▶ _Raw data_:

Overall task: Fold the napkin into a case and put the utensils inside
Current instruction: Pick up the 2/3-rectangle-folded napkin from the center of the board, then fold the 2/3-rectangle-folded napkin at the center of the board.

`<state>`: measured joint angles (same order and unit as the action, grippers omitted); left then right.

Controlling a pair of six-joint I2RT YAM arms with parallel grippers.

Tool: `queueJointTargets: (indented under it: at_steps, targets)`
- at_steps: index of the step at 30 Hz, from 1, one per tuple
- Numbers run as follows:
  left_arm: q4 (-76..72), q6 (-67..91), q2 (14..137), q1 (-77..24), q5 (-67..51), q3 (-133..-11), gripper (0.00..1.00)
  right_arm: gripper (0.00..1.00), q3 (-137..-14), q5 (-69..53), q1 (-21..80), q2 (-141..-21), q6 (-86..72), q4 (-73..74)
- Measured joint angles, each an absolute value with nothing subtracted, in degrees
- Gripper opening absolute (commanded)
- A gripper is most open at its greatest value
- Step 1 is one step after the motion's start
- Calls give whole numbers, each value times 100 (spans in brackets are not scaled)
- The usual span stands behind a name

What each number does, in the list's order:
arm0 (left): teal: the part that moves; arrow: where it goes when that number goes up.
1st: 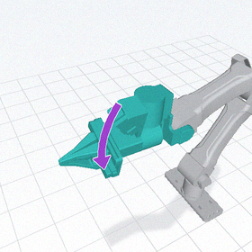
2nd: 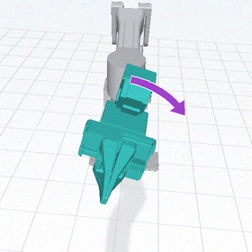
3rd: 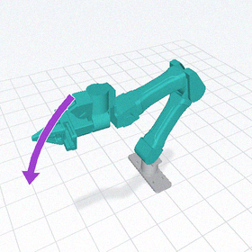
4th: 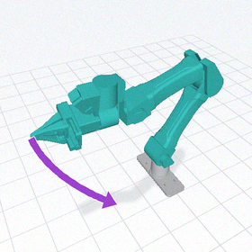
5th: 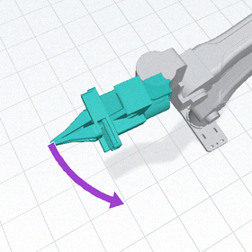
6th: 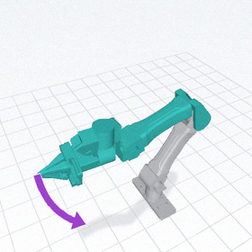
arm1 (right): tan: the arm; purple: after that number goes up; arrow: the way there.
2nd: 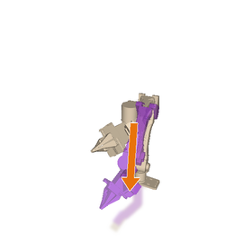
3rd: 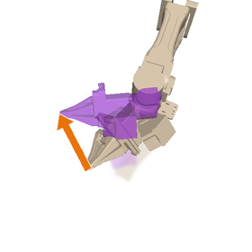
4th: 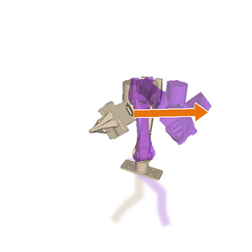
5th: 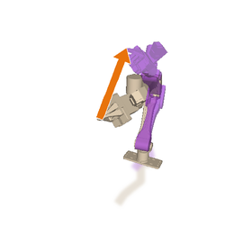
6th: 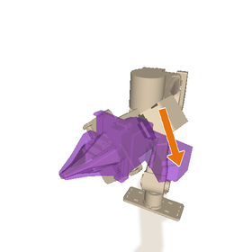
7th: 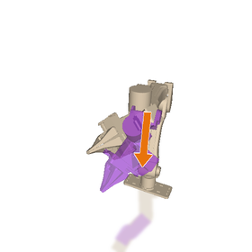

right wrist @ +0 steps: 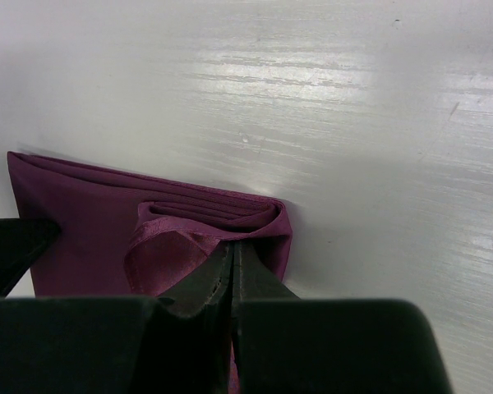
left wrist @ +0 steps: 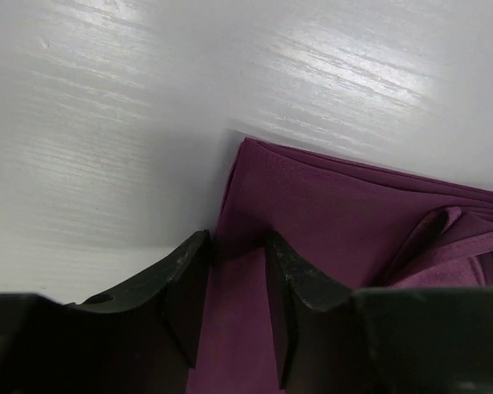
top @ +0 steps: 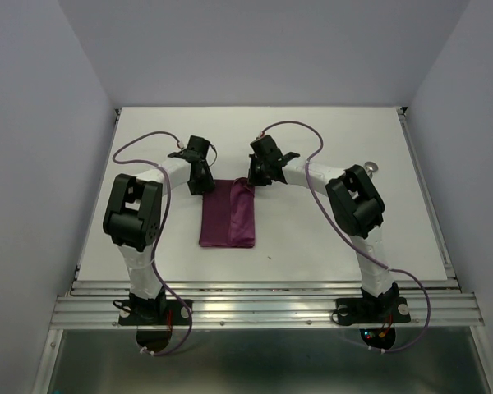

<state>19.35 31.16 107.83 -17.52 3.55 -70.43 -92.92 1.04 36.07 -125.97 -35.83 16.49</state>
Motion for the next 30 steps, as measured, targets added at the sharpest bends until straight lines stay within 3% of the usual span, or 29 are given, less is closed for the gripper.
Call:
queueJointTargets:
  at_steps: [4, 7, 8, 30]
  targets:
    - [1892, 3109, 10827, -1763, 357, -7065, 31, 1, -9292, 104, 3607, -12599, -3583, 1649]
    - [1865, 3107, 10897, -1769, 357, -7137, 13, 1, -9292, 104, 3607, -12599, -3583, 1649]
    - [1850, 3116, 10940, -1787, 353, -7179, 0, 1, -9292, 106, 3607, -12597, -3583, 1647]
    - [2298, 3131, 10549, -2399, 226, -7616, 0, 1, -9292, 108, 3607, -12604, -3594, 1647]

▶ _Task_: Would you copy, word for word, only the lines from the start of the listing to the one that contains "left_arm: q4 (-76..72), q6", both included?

▶ _Reply to the task_:
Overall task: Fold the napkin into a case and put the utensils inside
Current instruction: Pick up the 2/3-rectangle-folded napkin from the center of the board, then fold the 2/3-rectangle-folded napkin at the center of the board.

`<state>`: measured joint angles (same order and unit as the action, grippers omitted); left then right.

Controlling a pair of six-joint I2RT YAM arms with parallel grippers.

Tool: `queueJointTargets: (indented under it: at_steps, targets)`
- at_steps: index of the step at 30 Hz, from 1, one per tuple
- Numbers run as follows:
  left_arm: q4 (-76..72), q6 (-67..91), q2 (14..137), q1 (-77..24), q5 (-67..51), q3 (-133..-11), gripper (0.00..1.00)

No further output is needed.